A newly proposed cell tower about nine kilometres west of Castlegar above Highway 3 is part of a major investment in better wireless coverage for the Kootenay region according to a company spokesperson.
“We’re looking at an investment of about $700,000 for this one site,” said Shaun Hall. “This is part of a multi-year project that we’re undertaking as part of our telecommunications contract with the Province of B.C. Last year, we signed a 10-year telecom contract and as part of that we agreed to invest $350 million of Telus’ money in extending our infrastructure out in a few ways.”
Hall said the process was in the early stages of planning and Telus is communicating with local government now — in this case the regional district — before they even begin formal consultations.
“Just so there are no surprises,” said Hall.
He said the company is at least a year or two away from the tower being erected.
“We will go through all the regular environmental reviews, standard public consultation process and the like,” he said. “We’ve been hearing from the community that they’re interested in coverage for this stretch of highway.”
Hall said he receives more calls from people who want better coverage than those who are opposed to the idea.
“If a motor vehicle accident happens or you see something that has happened and need to dial 911, these towers can save lives,” he said.
Having grown up in Nelson, Hall said he understands finding viable tower locations is tricky across the Kootenays because of the terrain — the signals don’t go around corners.
“You need a good view over the highway corridor and into any residences,” he said. “Our goal is to provide continuous coverage along Hwy 3.”

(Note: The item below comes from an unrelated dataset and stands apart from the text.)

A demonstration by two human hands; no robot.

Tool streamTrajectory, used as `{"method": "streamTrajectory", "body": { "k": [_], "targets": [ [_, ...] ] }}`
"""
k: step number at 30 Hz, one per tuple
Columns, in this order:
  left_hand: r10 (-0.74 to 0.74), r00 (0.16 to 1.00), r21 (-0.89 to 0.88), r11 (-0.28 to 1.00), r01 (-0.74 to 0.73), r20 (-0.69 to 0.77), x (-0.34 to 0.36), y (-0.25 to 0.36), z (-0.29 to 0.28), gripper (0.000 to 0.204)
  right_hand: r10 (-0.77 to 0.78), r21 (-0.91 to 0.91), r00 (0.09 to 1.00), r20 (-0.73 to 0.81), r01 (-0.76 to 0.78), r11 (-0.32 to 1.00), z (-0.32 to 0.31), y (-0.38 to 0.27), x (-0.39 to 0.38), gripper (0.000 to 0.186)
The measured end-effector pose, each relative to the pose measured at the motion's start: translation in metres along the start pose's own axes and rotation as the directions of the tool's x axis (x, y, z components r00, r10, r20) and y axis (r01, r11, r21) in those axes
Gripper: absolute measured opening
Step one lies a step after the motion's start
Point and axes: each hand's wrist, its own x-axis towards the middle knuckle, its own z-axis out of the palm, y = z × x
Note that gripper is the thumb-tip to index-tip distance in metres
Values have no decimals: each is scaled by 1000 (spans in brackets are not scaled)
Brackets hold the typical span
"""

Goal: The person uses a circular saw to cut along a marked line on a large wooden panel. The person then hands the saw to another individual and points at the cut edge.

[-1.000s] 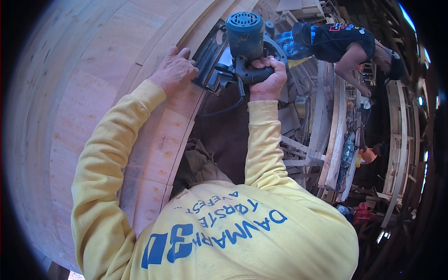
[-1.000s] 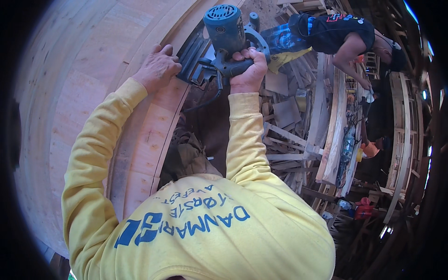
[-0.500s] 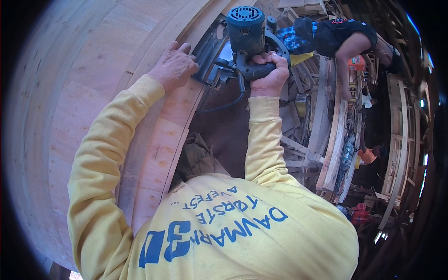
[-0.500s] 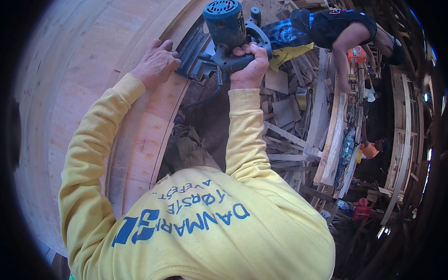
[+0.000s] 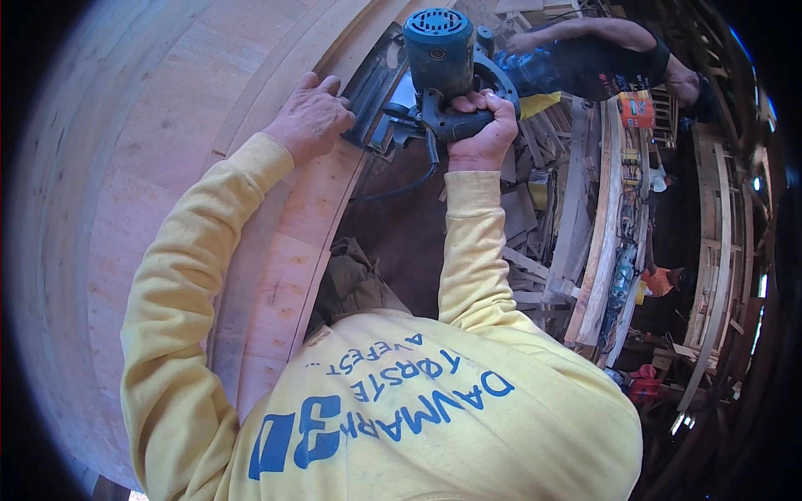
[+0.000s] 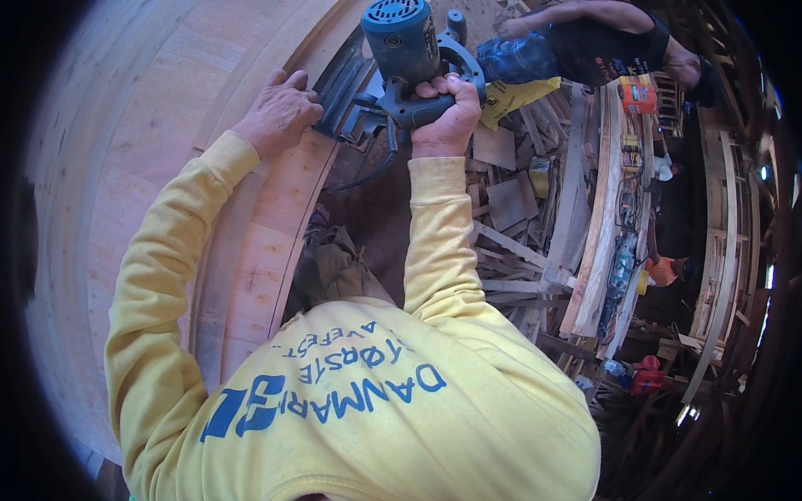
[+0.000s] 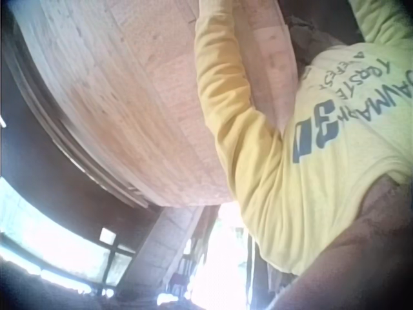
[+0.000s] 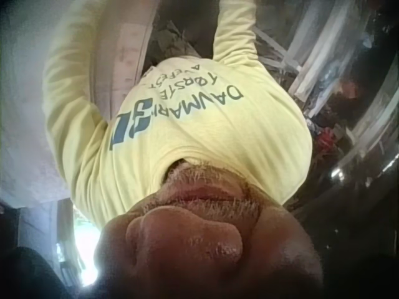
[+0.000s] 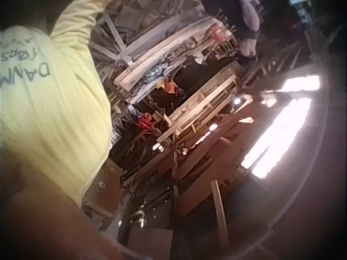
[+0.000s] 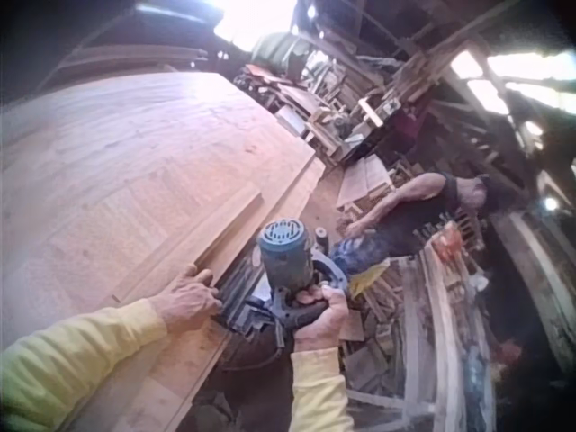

Tower heights vary from site to site based on geography and the type of tower being installed. Hall said preliminary technical specifications of the newly proposed tower were discussed with the Regional DIstrict and they are proposing a tower with a height of 60 metres (just over 196 feet), but such details are subject to change.
Hall said more than 1,700 km of unconnected corridors are hoped to be connected as part of that contract.
The proposed site is at a remote location, accessed primarily by Eleven Mile North Forest Service Road (see adjacent map).